Prep Time 10 minutes
Total Time 10 minutes
Servings 32 oz.

Ingredients

  • 1 cup raw nuts, oats or cooked rice
  • 4 cups filtered water
  • ¼ cup maple syrup optional
  • vanilla extract, unsweetened cocoa powder or fresh berries optional

Instructions

  • If you're making nut milk, cover the nuts with water and soak overnight. Skip this step if using oats or rice.
  • Drain the nuts if using them. Add them (or your oats or rice) to a blender with 4 cups of filtered water, maple syrup if you're using it, and any flavorings. For vanilla milk, 1 teaspoon is a good place to start. For berry milk, add 1/3 cup of berries. For chocolate milk, add 3 tablespoons cocoa powder.
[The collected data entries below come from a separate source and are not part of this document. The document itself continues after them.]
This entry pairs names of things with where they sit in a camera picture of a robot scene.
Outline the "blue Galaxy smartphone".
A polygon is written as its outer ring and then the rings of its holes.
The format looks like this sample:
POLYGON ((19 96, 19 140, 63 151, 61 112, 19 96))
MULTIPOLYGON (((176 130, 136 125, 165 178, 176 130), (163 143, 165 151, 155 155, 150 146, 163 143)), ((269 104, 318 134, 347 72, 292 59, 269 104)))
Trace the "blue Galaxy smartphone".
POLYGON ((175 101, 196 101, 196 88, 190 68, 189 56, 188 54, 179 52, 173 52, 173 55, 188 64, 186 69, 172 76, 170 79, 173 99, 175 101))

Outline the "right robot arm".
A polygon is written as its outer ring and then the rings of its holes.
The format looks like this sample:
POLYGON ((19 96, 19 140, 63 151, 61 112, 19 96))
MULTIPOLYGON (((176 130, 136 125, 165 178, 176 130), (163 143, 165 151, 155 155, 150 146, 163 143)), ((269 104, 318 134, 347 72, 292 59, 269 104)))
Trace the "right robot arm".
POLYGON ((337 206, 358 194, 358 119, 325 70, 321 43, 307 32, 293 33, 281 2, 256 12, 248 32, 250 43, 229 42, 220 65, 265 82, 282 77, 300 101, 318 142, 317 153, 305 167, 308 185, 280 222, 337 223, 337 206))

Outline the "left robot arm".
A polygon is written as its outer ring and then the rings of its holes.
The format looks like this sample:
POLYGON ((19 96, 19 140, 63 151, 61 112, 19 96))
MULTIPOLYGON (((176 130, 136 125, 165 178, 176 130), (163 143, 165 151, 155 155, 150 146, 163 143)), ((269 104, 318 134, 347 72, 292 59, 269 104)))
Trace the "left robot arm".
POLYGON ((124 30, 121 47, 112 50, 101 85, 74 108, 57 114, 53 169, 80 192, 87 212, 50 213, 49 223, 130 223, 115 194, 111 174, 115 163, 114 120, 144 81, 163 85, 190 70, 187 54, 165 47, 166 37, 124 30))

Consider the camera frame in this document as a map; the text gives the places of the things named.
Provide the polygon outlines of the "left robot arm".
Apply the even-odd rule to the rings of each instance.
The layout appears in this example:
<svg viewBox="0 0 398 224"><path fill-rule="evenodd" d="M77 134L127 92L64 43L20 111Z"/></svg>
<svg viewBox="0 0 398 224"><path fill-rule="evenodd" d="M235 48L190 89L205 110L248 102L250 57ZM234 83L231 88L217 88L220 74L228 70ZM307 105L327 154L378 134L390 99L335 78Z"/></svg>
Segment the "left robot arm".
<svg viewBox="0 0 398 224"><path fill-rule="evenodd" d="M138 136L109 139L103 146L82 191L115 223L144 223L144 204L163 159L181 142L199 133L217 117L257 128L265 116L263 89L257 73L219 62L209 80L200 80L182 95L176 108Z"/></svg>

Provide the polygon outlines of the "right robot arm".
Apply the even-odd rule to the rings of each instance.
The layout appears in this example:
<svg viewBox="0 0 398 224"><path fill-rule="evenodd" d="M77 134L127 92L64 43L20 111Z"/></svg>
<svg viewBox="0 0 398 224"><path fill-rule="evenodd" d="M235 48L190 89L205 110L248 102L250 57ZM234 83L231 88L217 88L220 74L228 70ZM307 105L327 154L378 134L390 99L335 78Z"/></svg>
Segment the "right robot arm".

You can adjust the flavors and sweetness to taste once it's all blended.
  • Process on high for 1 minute. Taste and adjust as needed. If you prefer a thinner consistency, you can add more water at this point, too.
  • Pour the milk through your straining medium.
  • Transfer your non-dairy milk to an airtight container and refrigerate. 

Notes

I highly recommend using a nut milk bag! You can set it in a bowl and pour the milk through it, which is much easier than dealing with a piece of cheese cloth if you're making non-dairy milk on your own. Plus, if you're saving the pulp for smoothies or baking, it's easy to scoop out of the bag. 
Non-dairy milk will keep for 3-4 days. It's normal for it to separate in the refrigerator—just give it a shake and it's ready to drink!